Para los que, viviendo rodeados de cemento, creemos en la madre naturaleza, los paisajes patagónicos son religión. La inmensidad de una montaña, un valle, un bosque, un lago yuxtapuesta a un pececito que nada entre el agua verde, unas gaviotas, unos patitos, el fruto de un árbol o una simple rosa que tiene el color diez veces más nítido que en Buenos (¿buenos?) Aires. Una religión cuyo canto es el sonido de un arroyo, cuyo mandamiento es simple y comunitario: preservar. Preservar para poder compartir con futuras generaciones.
Tirarte a dormir la siesta en Traful.
Comer unas mentitas en La Angostura.
Nadar contra la corriente en el Río Aluminé.

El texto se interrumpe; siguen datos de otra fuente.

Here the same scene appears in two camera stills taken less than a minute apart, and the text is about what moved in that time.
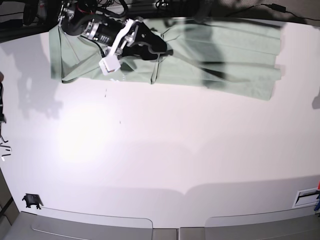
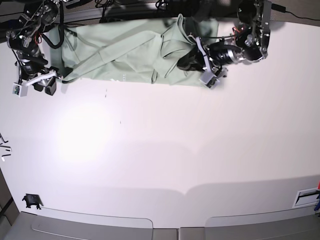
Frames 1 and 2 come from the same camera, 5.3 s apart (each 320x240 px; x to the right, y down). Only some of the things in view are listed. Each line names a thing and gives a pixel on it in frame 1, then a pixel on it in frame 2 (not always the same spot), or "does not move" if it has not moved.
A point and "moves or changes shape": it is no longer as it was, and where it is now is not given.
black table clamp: (32, 199) does not move
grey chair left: (25, 225) does not move
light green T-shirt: (240, 58) moves or changes shape
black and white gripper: (138, 39) to (43, 78)
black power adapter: (278, 8) does not move
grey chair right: (295, 224) does not move

Caminar el bosque para encontrar su secreto: una hermosa cascada.
Remar en el Lago Lacar.
Tomar agua del Arroyo Ruculeufu.
Almorzar a orillas del Lago Huechulafquen.
Ver las montañas reflejadas en el Lago Hermoso.
Ver cómo un volcán se adueñó de parte del Lago Epulafquen luego de una erupción que arrasó metros de bosques y dejó un escorial de lava petrificada.
Escuchar las historias más maravillosas y sentir la magia del lugar.
Y la música que siempre acompaña y hace de las emociones un lavarropas.
No podía sacarme de la cabeza lo que me dijiste años atrás, cuando volviste del sur: "
no te alcanza el pecho para sentir todo lo que ves". Simplemente, es así.